Exercise aim: The whole listing that follows, pictures excepted, should be printed again exactly as given.

Given material:

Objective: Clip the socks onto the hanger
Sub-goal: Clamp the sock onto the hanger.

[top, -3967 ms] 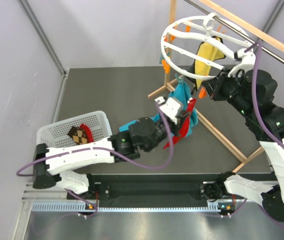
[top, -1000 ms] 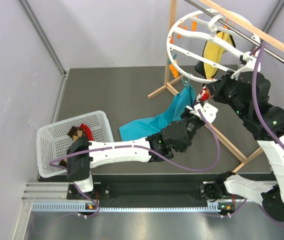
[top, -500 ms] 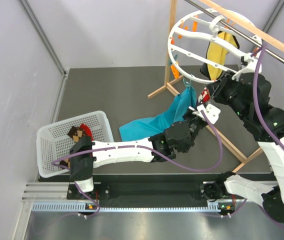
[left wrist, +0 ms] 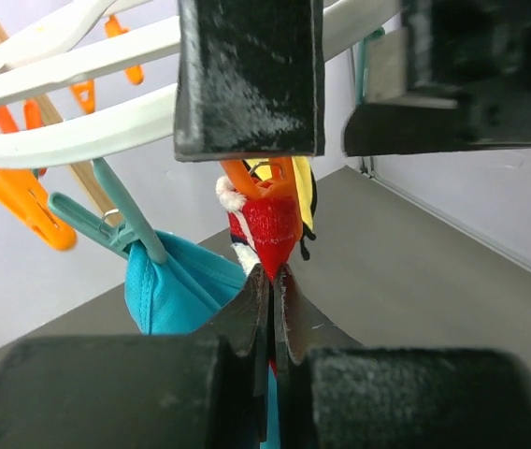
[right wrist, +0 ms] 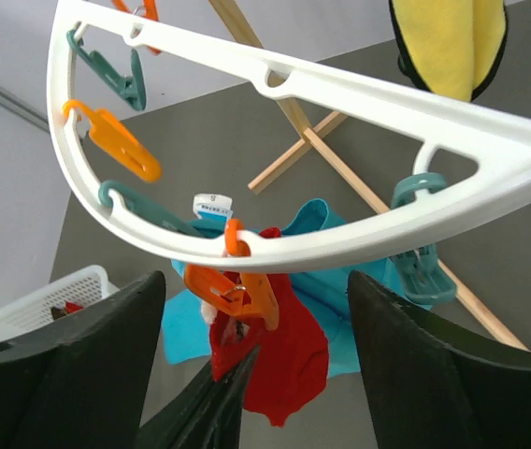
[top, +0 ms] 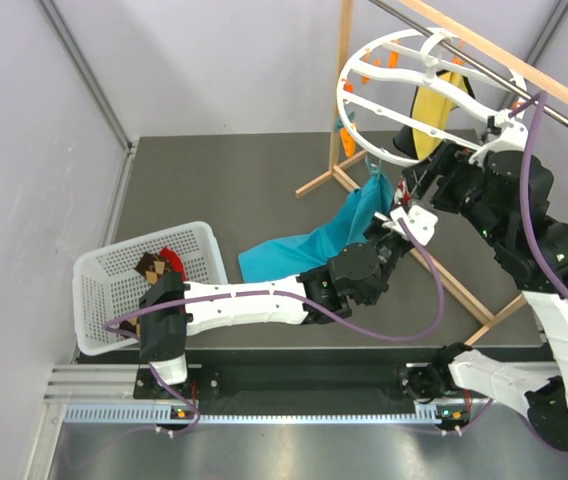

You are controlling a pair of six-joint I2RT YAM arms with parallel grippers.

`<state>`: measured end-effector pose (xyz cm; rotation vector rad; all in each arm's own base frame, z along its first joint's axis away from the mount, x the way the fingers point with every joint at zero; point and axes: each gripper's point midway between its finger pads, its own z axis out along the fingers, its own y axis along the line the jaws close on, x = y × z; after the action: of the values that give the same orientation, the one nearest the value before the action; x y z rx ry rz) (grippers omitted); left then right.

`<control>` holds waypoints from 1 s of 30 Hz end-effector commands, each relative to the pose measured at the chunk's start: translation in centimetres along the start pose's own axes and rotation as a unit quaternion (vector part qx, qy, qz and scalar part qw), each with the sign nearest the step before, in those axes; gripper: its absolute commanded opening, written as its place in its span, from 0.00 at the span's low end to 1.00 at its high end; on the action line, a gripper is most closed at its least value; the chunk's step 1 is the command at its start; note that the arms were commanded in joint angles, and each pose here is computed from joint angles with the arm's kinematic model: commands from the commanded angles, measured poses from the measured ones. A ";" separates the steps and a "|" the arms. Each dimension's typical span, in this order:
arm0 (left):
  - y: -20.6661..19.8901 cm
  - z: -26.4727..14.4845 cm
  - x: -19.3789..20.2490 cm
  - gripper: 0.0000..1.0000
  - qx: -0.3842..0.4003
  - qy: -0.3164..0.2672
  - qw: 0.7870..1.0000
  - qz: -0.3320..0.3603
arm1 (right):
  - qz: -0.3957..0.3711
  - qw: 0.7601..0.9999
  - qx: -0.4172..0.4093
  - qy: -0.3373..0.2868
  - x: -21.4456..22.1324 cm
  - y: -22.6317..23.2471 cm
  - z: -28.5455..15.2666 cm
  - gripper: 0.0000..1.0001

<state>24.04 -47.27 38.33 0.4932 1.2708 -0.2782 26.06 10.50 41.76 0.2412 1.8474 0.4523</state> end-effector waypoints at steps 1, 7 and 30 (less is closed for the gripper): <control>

Answer:
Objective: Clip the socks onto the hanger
Sub-goal: Clamp the sock onto the hanger.

[top, -3967 ms] 
[top, -1000 ms] 
[top, -500 ms] 
[left wrist, +0 ms] 
[right wrist, +0 ms] 
[top, +0 ms] 

You are controlling a pair of six-joint I2RT YAM arms with parallel grippers.

`<state>`: measured end-effector pose (xyz cm; rotation vector rad; all in each arm's own base frame, z along its first joint's axis away from the mount, x the way the fingers point with every joint at zero; point and axes: each gripper's point midway between its finger pads, its own z axis out along the fingers, its own y axis along the line the jaws close on, x = y × z; after the action: of the values that give the same orientation, the one nearest the value before the action; x y z rx ry rz) (grippers omitted); left then right.

`<control>` holds waypoints from 1 s of 30 Hz end-effector commands, each relative to the pose measured at the chunk's start: translation in centimetres along the start pose's own axes and rotation as a unit quaternion (vector part qx, qy, qz and scalar part qw), each with the sign nearest the step before, in those axes; gripper: its absolute commanded opening, written as its place in its span, from 0.00 at the span's low end to 1.00 at its high end; on the action line, a gripper is most closed at its least value; the chunk's step 1 is the command at its start; note that the arms were commanded in joint angles, and each pose here is computed from joint angles with the arm's kinematic model: commands from the commanded angles, measured poses from the measured ones. A ";" separates the steps and a "|" the arms. Each dimension's typical span, in this order:
arm0 (left):
  - y: -20.6661..19.8901 cm
  - z: -26.4727..14.4845 cm
  - x: -19.3789..20.2490 cm
  - gripper: 0.0000..1.0000
  - qx: -0.3842..0.4003
  - qy: -0.3164..0.2672
  - qw: 0.7870..1.0000
  - qz: -0.3320..0.3603
arm1 (right):
  - qz: -0.3957..0.3711
  - qw: 0.7601..0.9999
  - qx: -0.4172..0.4093
  - qy: -0.3373..0.2868
  - x: -21.4456..22.1324 cm
  - y: -22.6317..23.2471 cm
  - z: -28.5455..15.2666 cm
  - gripper: 0.0000..1.0001

<state>24.04 -47.27 38.33 0.4932 1.2708 -0.2782 26.06 10.50 41.76 0.2412 1.8474 0.4523</state> end-effector waypoints at steps 1, 7 and 30 (less is closed for the gripper): <control>

No further output is needed.